Brief:
Go through the data below and gather each line containing "Give".
[[ Source material, beginning ]]
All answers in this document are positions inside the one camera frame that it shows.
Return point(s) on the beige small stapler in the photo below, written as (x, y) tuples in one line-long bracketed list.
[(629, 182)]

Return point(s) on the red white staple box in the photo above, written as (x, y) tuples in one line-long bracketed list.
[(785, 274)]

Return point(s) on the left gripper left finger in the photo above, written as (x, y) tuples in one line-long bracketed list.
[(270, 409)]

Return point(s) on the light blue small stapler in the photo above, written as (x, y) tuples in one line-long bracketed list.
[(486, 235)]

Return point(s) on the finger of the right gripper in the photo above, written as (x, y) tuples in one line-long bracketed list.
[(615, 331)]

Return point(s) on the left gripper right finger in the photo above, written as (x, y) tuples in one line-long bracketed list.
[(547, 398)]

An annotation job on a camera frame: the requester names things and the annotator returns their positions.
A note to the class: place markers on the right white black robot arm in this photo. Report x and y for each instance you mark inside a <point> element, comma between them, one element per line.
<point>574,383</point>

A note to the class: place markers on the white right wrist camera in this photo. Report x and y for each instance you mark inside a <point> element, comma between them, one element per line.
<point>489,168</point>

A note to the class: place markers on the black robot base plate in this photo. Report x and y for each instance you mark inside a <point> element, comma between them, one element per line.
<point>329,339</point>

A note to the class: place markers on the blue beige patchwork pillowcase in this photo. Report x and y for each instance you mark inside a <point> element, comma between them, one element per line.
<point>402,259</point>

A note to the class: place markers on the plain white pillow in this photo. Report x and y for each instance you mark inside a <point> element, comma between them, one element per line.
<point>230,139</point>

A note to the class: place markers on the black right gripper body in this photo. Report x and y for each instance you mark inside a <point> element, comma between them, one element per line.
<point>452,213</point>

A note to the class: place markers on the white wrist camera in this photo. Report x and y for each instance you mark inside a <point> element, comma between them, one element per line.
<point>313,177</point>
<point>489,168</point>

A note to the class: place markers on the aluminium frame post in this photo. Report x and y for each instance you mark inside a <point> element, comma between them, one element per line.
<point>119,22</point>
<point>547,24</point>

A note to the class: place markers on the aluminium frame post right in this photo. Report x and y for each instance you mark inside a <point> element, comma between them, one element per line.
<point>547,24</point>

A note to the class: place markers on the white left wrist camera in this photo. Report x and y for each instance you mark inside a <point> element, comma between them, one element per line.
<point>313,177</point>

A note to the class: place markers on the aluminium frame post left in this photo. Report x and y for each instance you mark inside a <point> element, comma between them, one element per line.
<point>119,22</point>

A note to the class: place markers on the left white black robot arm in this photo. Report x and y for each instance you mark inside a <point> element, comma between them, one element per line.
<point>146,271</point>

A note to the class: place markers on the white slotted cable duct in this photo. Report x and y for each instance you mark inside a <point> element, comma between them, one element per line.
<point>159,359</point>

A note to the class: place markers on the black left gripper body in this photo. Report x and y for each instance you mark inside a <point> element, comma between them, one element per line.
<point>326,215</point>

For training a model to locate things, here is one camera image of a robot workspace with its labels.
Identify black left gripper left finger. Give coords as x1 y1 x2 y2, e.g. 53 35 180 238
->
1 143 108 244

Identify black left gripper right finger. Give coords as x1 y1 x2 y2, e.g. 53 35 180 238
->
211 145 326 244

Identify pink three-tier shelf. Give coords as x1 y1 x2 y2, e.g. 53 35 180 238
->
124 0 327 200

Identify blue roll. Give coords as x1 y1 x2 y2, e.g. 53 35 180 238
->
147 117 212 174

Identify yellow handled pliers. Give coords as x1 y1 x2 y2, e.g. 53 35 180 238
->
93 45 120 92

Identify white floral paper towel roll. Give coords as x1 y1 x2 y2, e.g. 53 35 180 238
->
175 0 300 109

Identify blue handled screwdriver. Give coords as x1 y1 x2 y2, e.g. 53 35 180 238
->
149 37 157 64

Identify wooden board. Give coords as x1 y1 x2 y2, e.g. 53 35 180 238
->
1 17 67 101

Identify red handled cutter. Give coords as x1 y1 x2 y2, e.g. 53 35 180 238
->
[[ Source material, end ]]
Answer space:
Identify black left gripper left finger. Give coords as x1 y1 x2 y2, e.g. 53 35 180 238
Identify black left gripper right finger. Give coords as x1 y1 x2 y2, e.g. 53 35 180 238
Identify pink three-tier shelf. Give coords as x1 y1 x2 y2, e.g. 53 35 180 238
Identify blue roll. Give coords as x1 y1 x2 y2, e.g. 53 35 180 238
Identify yellow handled pliers. Give coords as x1 y1 x2 y2, e.g. 53 35 180 238
Identify white floral paper towel roll. Give coords as x1 y1 x2 y2, e.g. 53 35 180 238
Identify blue handled screwdriver. Give coords as x1 y1 x2 y2, e.g. 53 35 180 238
Identify wooden board. Give coords as x1 y1 x2 y2, e.g. 53 35 180 238
Identify red handled cutter. Give coords as x1 y1 x2 y2, e.g. 53 35 180 238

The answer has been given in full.